Gastroesophageal reflux disease (GERD) is the most common foregut disease, affecting about 20% of the adult population. Esophageal epithelial barrier plays a fundamental role in the pathophysiology of GERD; however, pharmacological therapies mainly aim to reduce the acidity of the gastroesophageal environment rather than to protect esophageal tissue integrity. This study aims to evaluate the efficacy of an oral solution containing xyloglucan and pea proteins (XP) in reestablishing gastroesophageal tissue integrity and biochemical markers. To induce GERD, C57BL/6 mice were alternatively overfed and fasted for 56 days and then treated with XP, sodium alginate, omeprazole, or omeprazole+XP twice daily for 7 days. Gastric pain and inflammatory markers were evaluated after 3 and 7 days of treatment.

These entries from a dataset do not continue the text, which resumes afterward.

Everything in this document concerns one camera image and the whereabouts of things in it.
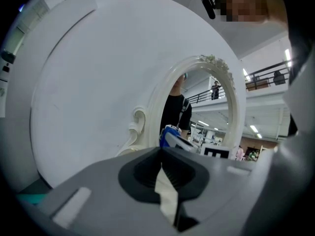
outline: ceiling light
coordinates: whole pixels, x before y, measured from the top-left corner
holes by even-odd
[[[256,129],[256,127],[254,125],[251,125],[251,129],[255,132],[258,133],[258,130]]]
[[[243,68],[243,73],[244,73],[244,75],[246,76],[246,79],[248,80],[248,81],[251,81],[251,78],[248,76],[248,73],[247,73],[247,71]]]
[[[206,124],[206,123],[204,123],[204,122],[202,122],[202,121],[198,121],[199,123],[202,123],[203,125],[206,125],[206,126],[209,126],[208,124]]]
[[[291,59],[291,55],[290,55],[290,50],[289,49],[286,49],[285,50],[285,56],[286,56],[286,60],[290,60]],[[291,67],[292,66],[292,62],[289,62],[287,64],[288,67]]]
[[[24,8],[24,5],[25,5],[25,4],[21,5],[21,7],[19,8],[19,12],[22,12],[22,10],[23,10],[23,8]]]

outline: person
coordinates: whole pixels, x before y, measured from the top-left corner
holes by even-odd
[[[181,93],[181,86],[186,78],[187,73],[180,76],[172,87],[164,106],[160,125],[160,132],[166,125],[179,127],[183,138],[186,138],[188,134],[192,110],[191,104]]]
[[[298,76],[314,44],[312,17],[313,0],[215,0],[215,9],[220,10],[227,21],[265,23],[274,21],[288,30],[292,48],[292,67],[289,85]],[[288,135],[297,131],[291,116]]]
[[[249,155],[248,155],[248,160],[249,161],[257,161],[259,157],[259,151],[252,151]]]
[[[236,153],[235,160],[242,161],[243,156],[245,155],[243,148],[239,145]]]
[[[216,100],[219,98],[219,88],[221,86],[219,85],[218,81],[215,81],[214,86],[211,87],[212,93],[211,93],[211,100]]]
[[[275,85],[285,84],[284,75],[280,71],[274,72],[274,83]]]

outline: white oval mirror frame
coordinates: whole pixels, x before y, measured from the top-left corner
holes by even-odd
[[[209,72],[209,74],[216,77],[221,83],[226,94],[228,122],[230,123],[222,145],[230,148],[230,150],[233,150],[237,146],[233,134],[240,132],[238,130],[238,127],[240,127],[240,114],[232,74],[228,72],[228,67],[223,60],[214,56],[207,57],[199,55],[187,58],[169,69],[168,73],[154,90],[147,111],[144,107],[138,106],[135,108],[133,115],[138,117],[140,121],[138,125],[136,123],[131,124],[131,127],[129,127],[130,138],[117,155],[125,154],[127,151],[131,152],[159,146],[160,120],[169,92],[178,77],[196,69],[203,69]]]

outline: bag strap
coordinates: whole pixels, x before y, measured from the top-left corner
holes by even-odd
[[[182,107],[181,112],[179,113],[179,120],[178,120],[177,127],[179,127],[179,122],[181,121],[182,115],[183,115],[183,113],[187,110],[189,104],[190,104],[190,102],[184,97],[184,100],[183,100],[183,107]]]

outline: black shirt
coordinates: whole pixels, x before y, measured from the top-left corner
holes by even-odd
[[[177,126],[179,120],[179,114],[183,108],[184,96],[171,96],[169,95],[163,110],[160,132],[166,125]],[[189,104],[185,112],[183,112],[182,118],[179,123],[179,128],[182,130],[189,130],[189,122],[191,118],[192,107]]]
[[[212,99],[218,99],[219,98],[219,87],[220,86],[212,86],[211,87],[211,90],[212,90],[211,98]]]

After sacrifice, the esophagi and stomachs were surgically removed for macroscopic and histological examination. Gastric pain was significantly reduced at days 3 and 7 by XP, omeprazole, and omeprazole+XP, while alginates were ineffective at day 3. XP was able to diminish gastric macroscopic damage and demonstrated the same efficacy as omeprazole in reducing esophageal damage. XP significantly reduced histological damage, with an efficacy comparable to that of omeprazole, but superior to alginates. Inflammatory markers were significantly reduced by XP, with superior efficacy compared with alginates at day 7. Interestingly, XP was also able to significantly increase gastric pH. This study demonstrated that XP restored gastric homeostasis, improved esophageal integrity, and decreased inflammation and pain with a similar efficacy to omeprazole and greater than alginates.